Y luego estaba la comida: inteligente, británica, sutil, de temporada, evocadora, asequible, según Jukes. “Cada vez que comes un bocado de su comida, te lleva a alguna parte. Es casi poético en la simplicidad pero también en la pureza del sabor y el sabor sublime”. Puede disfrutar de espárragos y mantequilla caliente, lenguado Dover con vermut o una chuleta de cerdo con achicoria y mostaza.

El otro secreto del éxito de Andrew Edmunds fue su personal, muchos de los cuales permanecieron durante largos períodos. “Es un lugar honesto para trabajar”, ​​dice la gerente del restaurante Melissa Baker, quien ha estado allí desde 1996, “y fue administrado para que todos se ganaran la vida, no con fines de lucro”. Edmunds empleó a actores, artistas, estudiantes; él permaneció leal a ellos y ellos a él. Su esposa y sus tres hijos continuarán con el negocio familiar.

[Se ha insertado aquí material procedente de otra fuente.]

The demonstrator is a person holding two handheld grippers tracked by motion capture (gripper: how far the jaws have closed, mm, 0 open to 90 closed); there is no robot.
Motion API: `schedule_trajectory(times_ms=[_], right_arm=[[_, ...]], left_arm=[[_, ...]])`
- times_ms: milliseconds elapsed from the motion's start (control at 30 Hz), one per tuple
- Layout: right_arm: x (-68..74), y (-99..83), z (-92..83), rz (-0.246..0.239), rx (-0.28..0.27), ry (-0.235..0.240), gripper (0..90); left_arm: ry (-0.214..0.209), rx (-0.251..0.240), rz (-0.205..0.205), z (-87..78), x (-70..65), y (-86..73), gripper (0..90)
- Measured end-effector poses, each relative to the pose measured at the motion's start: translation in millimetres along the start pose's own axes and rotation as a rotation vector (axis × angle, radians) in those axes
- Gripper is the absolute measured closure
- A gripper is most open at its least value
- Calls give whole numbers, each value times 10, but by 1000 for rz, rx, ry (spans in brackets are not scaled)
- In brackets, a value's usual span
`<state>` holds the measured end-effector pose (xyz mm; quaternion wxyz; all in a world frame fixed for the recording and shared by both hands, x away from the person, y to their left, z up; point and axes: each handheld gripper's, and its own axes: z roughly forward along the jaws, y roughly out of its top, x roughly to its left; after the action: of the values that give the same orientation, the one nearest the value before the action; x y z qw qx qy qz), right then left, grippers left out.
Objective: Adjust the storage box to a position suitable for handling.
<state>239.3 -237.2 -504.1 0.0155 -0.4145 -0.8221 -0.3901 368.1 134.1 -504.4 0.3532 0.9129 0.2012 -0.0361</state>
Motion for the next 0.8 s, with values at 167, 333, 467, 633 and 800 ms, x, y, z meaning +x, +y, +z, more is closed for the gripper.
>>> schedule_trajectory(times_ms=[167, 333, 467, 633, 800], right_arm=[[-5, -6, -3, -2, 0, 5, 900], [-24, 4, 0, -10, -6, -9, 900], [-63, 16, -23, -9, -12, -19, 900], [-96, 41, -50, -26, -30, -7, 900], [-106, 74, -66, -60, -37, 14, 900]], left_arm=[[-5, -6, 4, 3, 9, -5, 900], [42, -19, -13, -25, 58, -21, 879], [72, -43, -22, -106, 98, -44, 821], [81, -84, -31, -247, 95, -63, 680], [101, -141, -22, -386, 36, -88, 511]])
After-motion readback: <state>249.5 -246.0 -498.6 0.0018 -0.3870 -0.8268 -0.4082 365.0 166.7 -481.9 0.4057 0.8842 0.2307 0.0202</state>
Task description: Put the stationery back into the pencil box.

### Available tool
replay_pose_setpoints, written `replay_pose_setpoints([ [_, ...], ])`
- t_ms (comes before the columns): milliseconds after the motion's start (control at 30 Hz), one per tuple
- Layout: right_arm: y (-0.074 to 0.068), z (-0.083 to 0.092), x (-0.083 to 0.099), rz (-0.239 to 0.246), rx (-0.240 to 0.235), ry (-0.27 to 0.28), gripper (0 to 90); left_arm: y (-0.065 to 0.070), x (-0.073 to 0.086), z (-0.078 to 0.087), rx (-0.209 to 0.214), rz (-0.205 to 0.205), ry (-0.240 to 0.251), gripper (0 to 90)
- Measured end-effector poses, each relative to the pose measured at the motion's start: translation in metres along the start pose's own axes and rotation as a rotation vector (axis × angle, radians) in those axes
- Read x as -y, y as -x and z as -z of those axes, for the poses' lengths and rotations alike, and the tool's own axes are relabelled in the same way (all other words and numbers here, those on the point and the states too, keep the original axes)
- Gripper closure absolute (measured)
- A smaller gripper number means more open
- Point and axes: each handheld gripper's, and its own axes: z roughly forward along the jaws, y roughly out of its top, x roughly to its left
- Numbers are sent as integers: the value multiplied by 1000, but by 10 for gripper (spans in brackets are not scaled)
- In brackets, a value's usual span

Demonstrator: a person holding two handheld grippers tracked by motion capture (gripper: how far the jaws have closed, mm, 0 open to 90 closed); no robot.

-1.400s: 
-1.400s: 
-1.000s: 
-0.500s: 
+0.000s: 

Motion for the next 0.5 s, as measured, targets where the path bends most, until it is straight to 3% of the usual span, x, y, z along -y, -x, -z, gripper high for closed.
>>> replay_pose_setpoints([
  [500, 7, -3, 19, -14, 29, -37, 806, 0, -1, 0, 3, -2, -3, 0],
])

No estaba exento de nervios, dice Joy Lo Dico, miembro de la Academia. “Sería amablemente grosero con las personas que no estaban vestidas de acuerdo con sus estándares, particularmente con los clientes habituales, y luego se sentaría y cenaría contigo”. El mismo Edmunds a menudo lucía impecables jeans azules, una camisa por dentro y un chaleco o chaqueta de trabajo francesa. La Academia, que fue fundada por Auberon Waugh, el hijo mayor de la escritora Evelyn Waugh, tenía como objetivo “la cena con un estilo de caja registradora”, dice Mandana Ruane, ex gerente del club durante mucho tiempo, en contra de la sabiduría de maximizar las ganancias de la industria de restaurantes.

“Nunca dejes pasar la oportunidad de disfrutar de un buen almuerzo con una buena botella de vino, porque nunca sabes si será el último”, fue la consigna de Edmunds, recuerda el restaurador Russell Norman. “Y nunca lo hizo”.